Member of the Legislative Assembly of Alberta for Calgary-Edgemont
- Incumbent
- Assumed office May 29, 2023
- Preceded by: Prasad Panda

Personal details
- Born: November 28, 1974 (age 51) Edmonton, Alberta, Canada
- Party: NDP
- Education: College of New Caledonia
- Occupation: Education assistant

= Julia Hayter =

Canadian politician from Alberta

Julia Hayter is Canadian politician from the Alberta New Democratic Party who was elected as a Member of the Legislative Assembly of Alberta for Calgary-Edgemont in the 2023 Alberta general election.
== Life and career ==
Hayter received a developmental disability certificate from the College of New Caledonia in Prince George, British Columbia.
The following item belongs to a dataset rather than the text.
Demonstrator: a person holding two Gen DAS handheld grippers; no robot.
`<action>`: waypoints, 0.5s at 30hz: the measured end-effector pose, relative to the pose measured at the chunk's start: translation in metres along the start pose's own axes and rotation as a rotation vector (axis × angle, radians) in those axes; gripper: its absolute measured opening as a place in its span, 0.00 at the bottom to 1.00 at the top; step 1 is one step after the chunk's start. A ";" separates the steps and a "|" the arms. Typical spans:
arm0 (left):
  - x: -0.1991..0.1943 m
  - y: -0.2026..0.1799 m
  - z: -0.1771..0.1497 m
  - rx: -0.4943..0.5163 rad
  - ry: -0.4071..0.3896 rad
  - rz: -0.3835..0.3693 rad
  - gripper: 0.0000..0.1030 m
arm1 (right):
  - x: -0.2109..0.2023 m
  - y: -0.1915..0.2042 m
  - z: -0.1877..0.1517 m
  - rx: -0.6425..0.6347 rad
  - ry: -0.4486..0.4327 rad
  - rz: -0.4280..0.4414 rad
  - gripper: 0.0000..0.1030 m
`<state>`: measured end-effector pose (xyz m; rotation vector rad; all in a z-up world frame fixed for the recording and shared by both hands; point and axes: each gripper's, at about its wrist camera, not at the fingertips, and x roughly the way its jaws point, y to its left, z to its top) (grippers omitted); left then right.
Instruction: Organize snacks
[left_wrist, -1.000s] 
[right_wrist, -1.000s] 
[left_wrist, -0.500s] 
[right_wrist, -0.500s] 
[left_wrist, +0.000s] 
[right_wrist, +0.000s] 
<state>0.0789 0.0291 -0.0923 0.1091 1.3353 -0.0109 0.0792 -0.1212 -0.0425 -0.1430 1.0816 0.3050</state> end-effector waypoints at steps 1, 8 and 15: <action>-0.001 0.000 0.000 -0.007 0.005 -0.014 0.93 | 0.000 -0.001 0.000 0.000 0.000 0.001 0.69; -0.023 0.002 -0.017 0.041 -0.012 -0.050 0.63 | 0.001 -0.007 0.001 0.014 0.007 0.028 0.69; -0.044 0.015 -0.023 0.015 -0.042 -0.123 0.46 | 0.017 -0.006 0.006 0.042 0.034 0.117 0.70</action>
Hayter has worked extensively on election campaigns around the Calgary area, as well as having worked as a constituency assistant for a Member of the Legislative Assembly of Alberta.

== Work in the community ==

MLA Hayter has an ongoing period poverty drive raising awareness for menstrual inequality. “Access to period products is a basic necessity and should not be considered a luxury.”

== Provincial politics ==
During the Fall sitting of the 31st legislative session, Hayter sponsored Motion 503, which addressed universal access to free prescription contraception.
Hayter introduced Bill 208, The Psycho-Educational Assessment Act  The bill was intended to address issues relating to access to psycho-educational assessments by creating a school psychological services committee.

==Electoral history==

v; t; e; 2023 Alberta general election: Calgary-Edgemont
| Party | Candidate | Votes | % | ±% |
|  | New Democratic | Julia Hayter | 11,681 | 49.30 | +15.27 |
|  | United Conservative | Prasad Panda | 11,397 | 48.10 | -4.75 |
|  | Alberta Party | Allen Schultz | 488 | 2.06 | -8.82 |
|  | Wildrose Loyalty Coalition | Nan Barron | 66 | 0.28 | – |
|  | Solidarity Movement | Miles Williams | 64 | 0.27 | – |
| Total |  |  | 23,696 | 99.23 | – |
| Rejected and declined |  |  | 184 | 0.77 |
| Turnout |  |  | 23,880 | 65.75 |
| Eligible voters |  |  | 36,322 |
|  | New Democratic gain from United Conservative |  | Swing |  | +10.01 |
Source(s) Source: Elections Alberta

v; t; e; 2019 Alberta general election: Calgary-Edgemont
Party: Candidate; Votes; %; ±%; Expenditures
United Conservative; Prasad Panda; 13,308; 52.84; -3.19; $60,021
New Democratic; Julia Hayter; 8,570; 34.03; +0.53; $40,725
Alberta Party; Joanne Gui; 2,740; 10.88; +9.12; $39,339
Liberal; Graeme Maitland; 305; 1.21; -5.15; $500
Green; Carl Svoboda; 155; 0.62; -1.57; $500
Alberta Independence; Tomasz Kochanowicz; 106; 0.42; –; $852
Total: 25,184; 98.83; –
Rejected, spoiled and declined: 299; 1.17
Turnout: 25,483; 70.11
Eligible voters: 36,346
United Conservative notional hold; Swing; -1.86
Source(s) Source: Elections AlbertaNote: Expenses is the sum of "Election Expenses", "Other Expenses" and "Transfers Issued". The Elections Act limits "Election Expenses" to $50,000.